The near-universally held assumption about early off-world colonies is that humans who go to Mars will — assuming they make it — die there. The ensuing jostling of humans eager to do so seems to indicate that the idea of leaving Earth forever is no barrier. Stephen Hawking himself has joyfully accepted an invitation from Richard Branson to fly through space aboard the inaugural flight of the VSS Unity, which is basically an expensive glass-bottomed boat but for space, because he believes its push for space tourism is a vital step in getting us off this overheating rock for good.

“I Hate to Break Everyone’s Bubble”

“Will not happen,” Cousteau says. “Cannot and will not happen. I hate to break everyone’s bubble, but most of humanity will die before that happens … even if you colonize Mars it’d never be enough to save humanity; you can move a couple hundred people, a couple thousand people.”

People engage in various levels of bullshitting about who those couple hundred or thousand people would be, but the numbers speak for themselves. Musk has cited $200,000 as a plausible cost for a civilian ticket to Mars, a bargain compared to Branson’s $250,000 for a 2.5-hour suborbital tourist flight, which doesn’t even buy you the chance to die in space when the apocalypse comes.

“Is this our saving grace?” Cousteau asks. “No, it’s not. You can’t just run away from the problem, whether it’s up in the sky or down below. That said … it would certainly be to some extent just like colonizing Mars or Europa.”

As an aquanaut, you’d essentially trade an acclimation to water with the ability to easily return to land. The crew of Mission 31 ultimately needed a full 16 hours of decompression at the end of the month before they could surface. The process of actually populating underwater cities won’t carry quite the finality of a journey to Mars, but the humans who do colonize the ocean won’t be dilettantes looking to “kick it for a day or two.”

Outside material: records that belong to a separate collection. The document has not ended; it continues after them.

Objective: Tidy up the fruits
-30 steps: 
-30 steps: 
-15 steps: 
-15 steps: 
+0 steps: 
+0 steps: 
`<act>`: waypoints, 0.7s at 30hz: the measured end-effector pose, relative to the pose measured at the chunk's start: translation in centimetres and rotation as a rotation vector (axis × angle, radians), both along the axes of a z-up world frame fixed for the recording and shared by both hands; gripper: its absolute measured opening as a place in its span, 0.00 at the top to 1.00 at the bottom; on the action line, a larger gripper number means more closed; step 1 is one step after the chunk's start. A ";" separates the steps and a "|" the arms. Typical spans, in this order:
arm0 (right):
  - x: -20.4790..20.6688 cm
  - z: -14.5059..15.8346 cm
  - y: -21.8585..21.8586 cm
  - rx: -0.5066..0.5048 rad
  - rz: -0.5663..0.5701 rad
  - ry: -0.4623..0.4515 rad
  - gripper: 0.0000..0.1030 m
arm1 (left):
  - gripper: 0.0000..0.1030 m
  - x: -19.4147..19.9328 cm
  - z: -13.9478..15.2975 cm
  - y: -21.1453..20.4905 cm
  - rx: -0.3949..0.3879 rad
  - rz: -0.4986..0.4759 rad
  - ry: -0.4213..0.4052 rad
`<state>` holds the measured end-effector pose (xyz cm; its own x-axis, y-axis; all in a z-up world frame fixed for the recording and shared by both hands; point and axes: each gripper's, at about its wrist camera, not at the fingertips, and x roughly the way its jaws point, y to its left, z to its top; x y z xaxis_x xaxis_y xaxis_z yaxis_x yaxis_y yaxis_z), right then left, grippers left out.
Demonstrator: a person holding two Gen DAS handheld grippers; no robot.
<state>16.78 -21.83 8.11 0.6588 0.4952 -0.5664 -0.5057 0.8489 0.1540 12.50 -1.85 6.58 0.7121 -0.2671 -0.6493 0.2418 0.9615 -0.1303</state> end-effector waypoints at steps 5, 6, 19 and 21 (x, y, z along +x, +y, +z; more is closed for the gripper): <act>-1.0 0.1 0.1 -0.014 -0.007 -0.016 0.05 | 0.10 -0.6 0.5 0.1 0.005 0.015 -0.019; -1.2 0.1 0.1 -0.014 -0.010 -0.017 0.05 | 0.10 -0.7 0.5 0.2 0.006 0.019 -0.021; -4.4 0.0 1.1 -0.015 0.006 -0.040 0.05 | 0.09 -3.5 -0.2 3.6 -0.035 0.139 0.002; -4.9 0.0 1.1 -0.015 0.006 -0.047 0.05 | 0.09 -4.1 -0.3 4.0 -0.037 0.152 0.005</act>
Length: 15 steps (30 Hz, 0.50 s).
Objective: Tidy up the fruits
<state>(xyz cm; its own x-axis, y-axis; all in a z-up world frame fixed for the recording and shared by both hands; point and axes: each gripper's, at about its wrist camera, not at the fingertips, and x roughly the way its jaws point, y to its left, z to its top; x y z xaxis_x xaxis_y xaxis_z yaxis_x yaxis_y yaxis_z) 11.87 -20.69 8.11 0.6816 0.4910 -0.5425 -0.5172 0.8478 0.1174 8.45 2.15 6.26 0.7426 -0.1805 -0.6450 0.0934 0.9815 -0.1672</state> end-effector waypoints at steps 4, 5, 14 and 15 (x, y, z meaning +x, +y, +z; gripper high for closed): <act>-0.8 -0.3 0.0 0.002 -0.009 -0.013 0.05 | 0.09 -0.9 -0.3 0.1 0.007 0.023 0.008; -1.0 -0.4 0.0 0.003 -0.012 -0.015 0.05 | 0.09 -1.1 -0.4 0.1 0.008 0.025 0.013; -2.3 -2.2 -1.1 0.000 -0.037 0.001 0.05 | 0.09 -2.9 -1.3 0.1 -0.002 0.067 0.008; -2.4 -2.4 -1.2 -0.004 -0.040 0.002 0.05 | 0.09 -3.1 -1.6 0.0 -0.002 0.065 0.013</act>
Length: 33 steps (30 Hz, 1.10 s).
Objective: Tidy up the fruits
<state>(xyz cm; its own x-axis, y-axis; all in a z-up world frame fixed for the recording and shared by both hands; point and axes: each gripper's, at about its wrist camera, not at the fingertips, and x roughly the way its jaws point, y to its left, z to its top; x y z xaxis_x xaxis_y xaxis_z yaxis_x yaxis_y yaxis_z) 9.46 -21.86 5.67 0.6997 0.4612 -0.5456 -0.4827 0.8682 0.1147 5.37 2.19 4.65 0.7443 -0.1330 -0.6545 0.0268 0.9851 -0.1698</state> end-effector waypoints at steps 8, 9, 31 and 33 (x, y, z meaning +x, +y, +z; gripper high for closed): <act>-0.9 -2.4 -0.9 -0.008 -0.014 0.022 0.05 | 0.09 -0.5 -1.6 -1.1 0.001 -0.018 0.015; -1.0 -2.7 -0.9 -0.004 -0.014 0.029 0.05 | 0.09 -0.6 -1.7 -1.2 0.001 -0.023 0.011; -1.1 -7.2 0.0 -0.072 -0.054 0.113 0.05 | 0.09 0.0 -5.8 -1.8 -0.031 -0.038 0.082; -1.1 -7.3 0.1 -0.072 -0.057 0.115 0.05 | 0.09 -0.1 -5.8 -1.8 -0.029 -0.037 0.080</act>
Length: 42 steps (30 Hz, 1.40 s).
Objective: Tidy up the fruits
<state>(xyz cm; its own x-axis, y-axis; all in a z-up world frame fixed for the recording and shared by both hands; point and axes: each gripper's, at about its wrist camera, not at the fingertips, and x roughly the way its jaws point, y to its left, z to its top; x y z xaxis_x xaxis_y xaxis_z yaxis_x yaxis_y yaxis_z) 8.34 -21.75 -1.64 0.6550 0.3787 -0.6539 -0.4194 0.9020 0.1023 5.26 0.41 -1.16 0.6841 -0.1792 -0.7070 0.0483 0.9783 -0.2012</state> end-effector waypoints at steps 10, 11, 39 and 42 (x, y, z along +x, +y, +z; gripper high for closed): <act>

Underwater cities won’t save us from climate change in the sense that everyone just moves down into the sea. But they would let us study its mechanisms at a rate exponentially more efficient than we’re capable of living on land. Divers need to budget time for their lungs to adjust to the increased pressure of the ocean and can normally only dive for around an hour at a time — the deeper you go, the shorter the period you can stay under. But the divers on Mission 31, who required no decompression, were able to dive up to nine, even 12 hours in a single day. The data they gathered reflected that.

“It would give unprecedented access to places we simply don’t go,” Cousteau says. “We’re like in a hot air balloon, looking down while passing by, trying to figure things out.”

Cousteau has been SCUBA diving since he was four. His talking points hit all the various bits of jargon we expect from “brand ambassadors” and “thinkfluencers” — exploring, dreaming, the requisite denouncing of the word ‘impossible” — but he elevates them with the specifics and sincerity you need for them not to feel empty, especially in-person. His work in ocean conservation and education spans everything from climate change to plastic pollution to embedding himself with great white sharks by piloting a submarine shaped like one. He might draw a few comparisons to Musk if he were less beset by social conscience. Assuming we survive climate change long enough to escape it, we will have the ability to create cities in space at some point. Assuming we want to give ourselves the best chance of fighting it, we have the ability to create cities underwater right now.